Database design for objects with multiple states

Context

I’m designing a database which, simplified, should be able to handle users sending job requests to each other, and after that a job can be started, finished, and reviewed. The design should be scalable (think millions of users).

Approaches I’ve considered:

Gargantuan table

One approach, probably not the best one, would be to simply store ALL jobs in one, huge table jobs. This table would need a state column to represent which state the job is currently in (e.g. ACCEPTED, STARTED, FINISHED, REVIEWED e.t.c.). The biggest problem with this approach that I can see is that jobs in different states have different types of data that are relevant to them. For example, a job request has a preliminary agreed upon price, but that could change before the job is started, and change again before the job is finished. This could of course be solved by just adding more columns to the table and naming them properly, but it will probably become a huge bottleneck performance-wise very early to have one table containing all the different types of possible data for all the different possible states of a job.

Different tables for different states

This approach would be to have multiple tables, for example job_requests, jobs_started, jobs_finished, tables who in turn can have substates, e.g. job_requests could have the sub-states PENDING, ACCEPTED, while the jobs_finished table would have the substates COMPLETED, CANCELLED, REVIEWED.

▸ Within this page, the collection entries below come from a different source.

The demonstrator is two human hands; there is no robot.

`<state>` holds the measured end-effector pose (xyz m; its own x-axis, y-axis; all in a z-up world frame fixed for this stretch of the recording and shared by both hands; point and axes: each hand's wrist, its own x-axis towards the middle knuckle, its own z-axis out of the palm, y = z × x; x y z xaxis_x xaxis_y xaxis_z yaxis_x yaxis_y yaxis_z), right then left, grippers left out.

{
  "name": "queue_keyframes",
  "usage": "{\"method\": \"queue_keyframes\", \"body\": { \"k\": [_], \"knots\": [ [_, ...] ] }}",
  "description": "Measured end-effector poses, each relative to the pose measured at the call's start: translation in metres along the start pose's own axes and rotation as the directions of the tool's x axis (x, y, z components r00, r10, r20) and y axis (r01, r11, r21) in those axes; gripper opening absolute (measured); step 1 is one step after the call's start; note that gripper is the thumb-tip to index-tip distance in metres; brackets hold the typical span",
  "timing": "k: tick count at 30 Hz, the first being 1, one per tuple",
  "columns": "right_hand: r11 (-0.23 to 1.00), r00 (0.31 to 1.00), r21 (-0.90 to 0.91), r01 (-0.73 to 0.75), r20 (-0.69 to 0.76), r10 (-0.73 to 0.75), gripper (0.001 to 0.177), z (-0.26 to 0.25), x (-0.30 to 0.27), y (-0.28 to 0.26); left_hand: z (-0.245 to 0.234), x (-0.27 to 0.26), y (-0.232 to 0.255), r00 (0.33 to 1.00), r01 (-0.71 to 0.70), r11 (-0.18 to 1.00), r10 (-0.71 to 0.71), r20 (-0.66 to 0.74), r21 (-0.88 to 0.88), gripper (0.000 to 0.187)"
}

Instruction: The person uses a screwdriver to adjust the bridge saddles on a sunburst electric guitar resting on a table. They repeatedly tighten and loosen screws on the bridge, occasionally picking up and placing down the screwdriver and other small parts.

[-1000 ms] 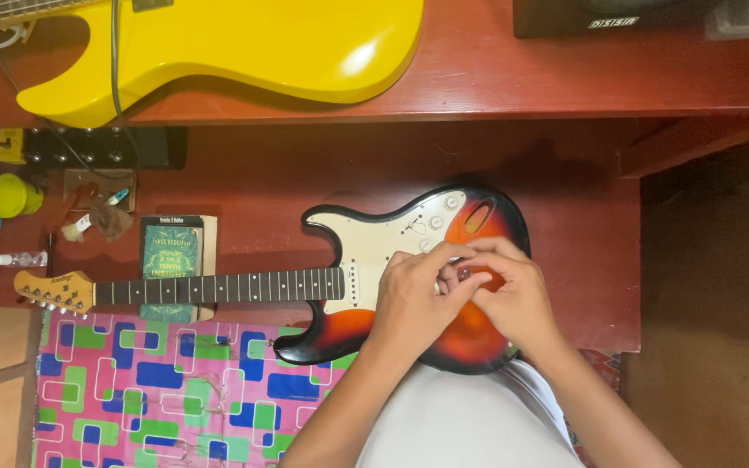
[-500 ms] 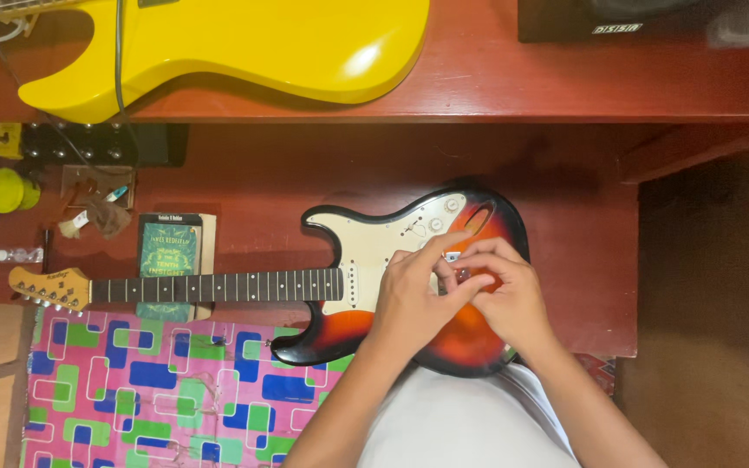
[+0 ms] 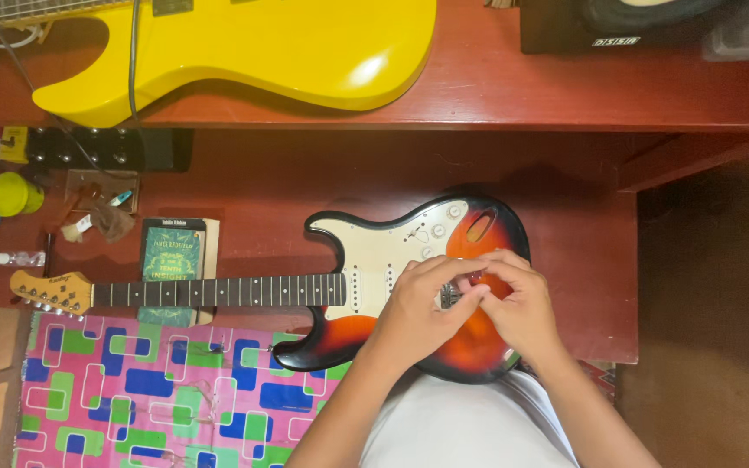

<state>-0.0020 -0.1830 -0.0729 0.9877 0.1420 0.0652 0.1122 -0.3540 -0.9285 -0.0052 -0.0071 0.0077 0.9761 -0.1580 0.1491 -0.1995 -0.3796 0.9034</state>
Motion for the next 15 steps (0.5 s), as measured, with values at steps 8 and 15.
{"method": "queue_keyframes", "body": {
  "k": [8, 15],
  "knots": [
    [0.977, 0.991, 0.169, -0.131, -0.014, 0.135, 0.023, 0.006, -0.008, -0.033, 0.016, -0.005, -0.011, 0.987, 0.158, 0.987, -0.157, -0.03, 0.016, 0.024],
    [0.99, 0.995, -0.118, 0.082, -0.049, -0.088, 0.021, -0.005, 0.002, -0.007, -0.002, -0.003, -0.001, 0.995, 0.095, 0.99, -0.098, -0.015, -0.103, 0.017]
  ]
}}
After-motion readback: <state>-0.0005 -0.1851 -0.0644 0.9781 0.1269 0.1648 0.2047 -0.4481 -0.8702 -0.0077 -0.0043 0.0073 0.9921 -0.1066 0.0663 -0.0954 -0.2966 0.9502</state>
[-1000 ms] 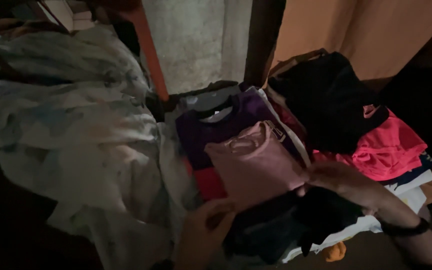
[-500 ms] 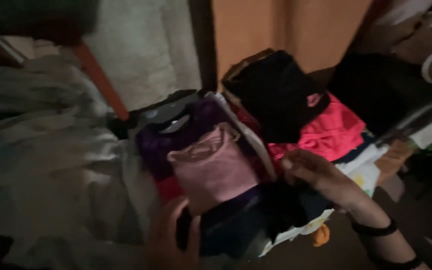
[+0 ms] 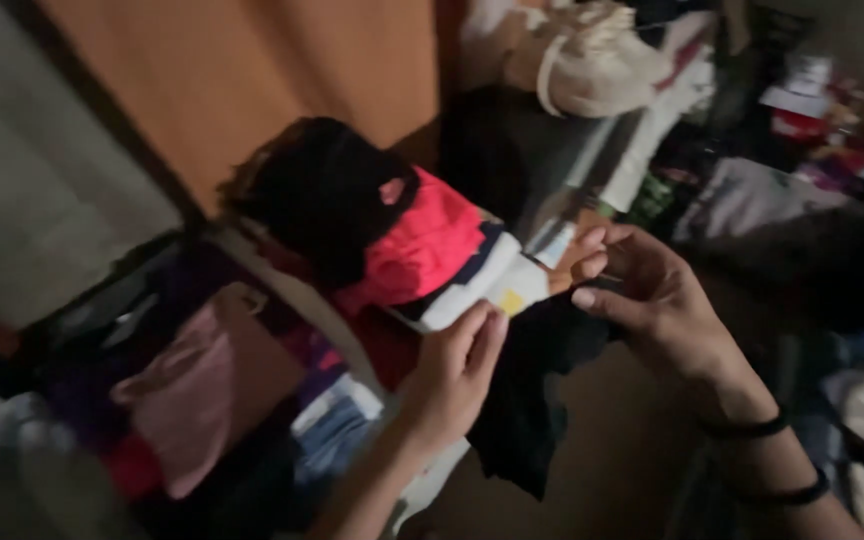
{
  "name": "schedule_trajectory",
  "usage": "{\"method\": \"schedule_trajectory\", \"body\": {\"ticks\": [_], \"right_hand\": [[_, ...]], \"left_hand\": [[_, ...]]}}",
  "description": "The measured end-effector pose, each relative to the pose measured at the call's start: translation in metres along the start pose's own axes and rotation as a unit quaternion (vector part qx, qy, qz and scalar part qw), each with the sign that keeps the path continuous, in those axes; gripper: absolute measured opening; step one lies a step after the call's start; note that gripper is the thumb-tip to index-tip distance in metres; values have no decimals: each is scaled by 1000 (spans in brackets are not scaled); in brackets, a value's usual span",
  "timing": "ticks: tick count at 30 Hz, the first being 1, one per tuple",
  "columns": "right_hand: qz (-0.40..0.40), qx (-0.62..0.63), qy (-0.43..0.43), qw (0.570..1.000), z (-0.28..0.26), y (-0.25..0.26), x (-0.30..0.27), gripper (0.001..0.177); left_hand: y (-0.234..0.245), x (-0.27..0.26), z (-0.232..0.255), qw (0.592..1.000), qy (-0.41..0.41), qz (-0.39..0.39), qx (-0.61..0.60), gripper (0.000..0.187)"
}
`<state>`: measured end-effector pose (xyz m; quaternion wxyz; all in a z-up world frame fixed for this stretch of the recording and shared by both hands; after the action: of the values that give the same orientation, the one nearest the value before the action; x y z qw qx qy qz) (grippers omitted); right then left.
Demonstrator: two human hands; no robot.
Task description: Folding various pieces of laundry on a bed.
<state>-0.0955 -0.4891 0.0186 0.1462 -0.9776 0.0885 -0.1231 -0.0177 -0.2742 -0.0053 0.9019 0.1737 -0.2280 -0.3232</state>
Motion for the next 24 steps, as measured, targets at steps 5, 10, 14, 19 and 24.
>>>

With this approach each table only contains data which is relevant to the current job state, but on the other hand some data might be duplicated (for example the user ids of the job requester, and job receiver — on the other hand this information could be stored in yet another table?).
The problem with this approach is that I can’t think of a good solution on how to archive all the information when transitioning between states. For example, once a job request has been accepted, and then started, it should be deleted from the job_requests table and moved into the jobs_started table, but it’s just a matter of time before a stakeholder wants to know for example how long the average time is between a job request being created, until it’s been started, at which point I’d need the data from the job_requests table to be able to calculate it.

It feels like this type of problem should be easy to solve, but I really can’t think of any good solution which “feels right”, any solution I come up with feels ugly and I can immediately think of a number of things which makes the solution bad.

Very grateful for any feedback or tips on approaches I could take. Thanks in advance!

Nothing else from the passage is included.